▸ **What is needed**:
Your response should be the complete listing, returned exactly as written.

+++

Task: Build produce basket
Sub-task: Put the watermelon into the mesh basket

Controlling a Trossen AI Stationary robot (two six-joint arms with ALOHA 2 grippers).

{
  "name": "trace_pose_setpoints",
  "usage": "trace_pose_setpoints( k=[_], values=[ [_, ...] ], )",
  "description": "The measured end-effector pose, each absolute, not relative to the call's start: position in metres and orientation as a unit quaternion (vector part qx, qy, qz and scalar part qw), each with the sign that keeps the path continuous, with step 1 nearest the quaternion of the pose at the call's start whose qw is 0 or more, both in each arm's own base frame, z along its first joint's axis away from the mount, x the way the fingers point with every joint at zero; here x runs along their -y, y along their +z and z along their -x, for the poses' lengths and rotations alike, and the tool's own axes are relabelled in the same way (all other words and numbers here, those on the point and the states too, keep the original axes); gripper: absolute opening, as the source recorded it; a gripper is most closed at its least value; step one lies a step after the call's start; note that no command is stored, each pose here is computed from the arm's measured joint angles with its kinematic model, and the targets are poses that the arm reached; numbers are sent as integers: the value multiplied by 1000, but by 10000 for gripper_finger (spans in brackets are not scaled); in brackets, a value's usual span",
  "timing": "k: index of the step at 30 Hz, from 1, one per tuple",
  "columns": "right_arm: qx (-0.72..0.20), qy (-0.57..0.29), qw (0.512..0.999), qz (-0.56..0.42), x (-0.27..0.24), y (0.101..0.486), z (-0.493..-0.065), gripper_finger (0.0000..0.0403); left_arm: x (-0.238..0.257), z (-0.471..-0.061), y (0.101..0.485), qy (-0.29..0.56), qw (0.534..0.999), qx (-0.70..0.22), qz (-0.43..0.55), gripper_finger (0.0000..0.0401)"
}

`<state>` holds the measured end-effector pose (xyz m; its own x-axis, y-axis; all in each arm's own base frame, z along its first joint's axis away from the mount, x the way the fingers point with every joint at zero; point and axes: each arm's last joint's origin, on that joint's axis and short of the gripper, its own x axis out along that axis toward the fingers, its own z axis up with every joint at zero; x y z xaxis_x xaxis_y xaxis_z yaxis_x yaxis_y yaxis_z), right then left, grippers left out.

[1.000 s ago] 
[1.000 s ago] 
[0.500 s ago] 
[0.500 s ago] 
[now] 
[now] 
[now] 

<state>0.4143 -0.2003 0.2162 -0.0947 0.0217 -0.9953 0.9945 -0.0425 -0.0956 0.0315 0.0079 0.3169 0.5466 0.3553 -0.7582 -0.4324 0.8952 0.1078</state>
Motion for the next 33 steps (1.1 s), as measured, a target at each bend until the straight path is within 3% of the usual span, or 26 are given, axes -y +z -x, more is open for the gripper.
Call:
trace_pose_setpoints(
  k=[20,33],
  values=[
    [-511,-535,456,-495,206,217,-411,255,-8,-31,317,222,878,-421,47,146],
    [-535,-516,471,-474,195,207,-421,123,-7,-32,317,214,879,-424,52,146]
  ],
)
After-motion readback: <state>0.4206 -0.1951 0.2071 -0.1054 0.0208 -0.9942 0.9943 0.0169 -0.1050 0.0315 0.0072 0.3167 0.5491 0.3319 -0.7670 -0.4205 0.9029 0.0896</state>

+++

▸ **Exercise answer**:
Task: Build produce basket
Sub-task: Put the watermelon into the mesh basket

Controlling a Trossen AI Stationary robot (two six-joint arms with ALOHA 2 grippers).

{
  "name": "trace_pose_setpoints",
  "usage": "trace_pose_setpoints( k=[_], values=[ [_, ...] ], )",
  "description": "The measured end-effector pose, each absolute, not relative to the call's start: position in metres and orientation as a unit quaternion (vector part qx, qy, qz and scalar part qw), each with the sign that keeps the path continuous, with step 1 nearest the quaternion of the pose at the call's start whose qw is 0 or more, both in each arm's own base frame, z along its first joint's axis away from the mount, x the way the fingers point with every joint at zero; here x runs along their -y, y along their +z and z along their -x, for the poses' lengths and rotations alike, and the tool's own axes are relabelled in the same way (all other words and numbers here, those on the point and the states too, keep the original axes); gripper: absolute opening, as the source recorded it; a gripper is most closed at its least value; step one lies a step after the call's start; note that no command is stored, each pose here is computed from the arm's measured joint angles with its kinematic model, and the targets are poses that the arm reached; numbers are sent as integers: the value multiplied by 1000, but by 10000 for gripper_finger (spans in brackets are not scaled); in brackets, a value's usual span",
  "timing": "k: index of the step at 30 Hz, from 1, one per tuple",
  "columns": "right_arm: qx (-0.72..0.20), qy (-0.57..0.29), qw (0.512..0.999), qz (-0.56..0.42), x (-0.27..0.24), y (0.101..0.486), z (-0.493..-0.065), gripper_finger (0.0000..0.0403); left_arm: x (-0.238..0.257), z (-0.471..-0.061), y (0.101..0.485), qy (-0.29..0.56), qw (0.534..0.999), qx (-0.70..0.22), qz (-0.43..0.55), gripper_finger (0.0000..0.0401)"
}

`<state>` holds the measured end-effector pose (xyz m; its own x-axis, y-axis; all in each arm's own base frame, z along its first joint's axis away from the mount, x the way the fingers point with every joint at zero; point and axes: each arm's last joint's origin, on that joint's axis and short of the gripper, its own x axis out along that axis toward the fingers, its own z axis up with every joint at zero; x y z xaxis_x xaxis_y xaxis_z yaxis_x yaxis_y yaxis_z), right then left, grippers left out.

[1.000 s ago] 
[1.000 s ago] 
[0.500 s ago] 
[0.500 s ago] 
[now] 
[now] 
[now] 

<state>0.4143 -0.2003 0.2162 -0.0947 0.0217 -0.9953 0.9945 -0.0425 -0.0956 0.0315 0.0079 0.3169 0.5466 0.3553 -0.7582 -0.4324 0.8952 0.1078</state>
Motion for the next 33 steps (1.1 s), as measured, a target at each bend until the straight path is within 3% of the usual span, or 26 are given, axes -y +z -x, more is open for the gripper.
Call:
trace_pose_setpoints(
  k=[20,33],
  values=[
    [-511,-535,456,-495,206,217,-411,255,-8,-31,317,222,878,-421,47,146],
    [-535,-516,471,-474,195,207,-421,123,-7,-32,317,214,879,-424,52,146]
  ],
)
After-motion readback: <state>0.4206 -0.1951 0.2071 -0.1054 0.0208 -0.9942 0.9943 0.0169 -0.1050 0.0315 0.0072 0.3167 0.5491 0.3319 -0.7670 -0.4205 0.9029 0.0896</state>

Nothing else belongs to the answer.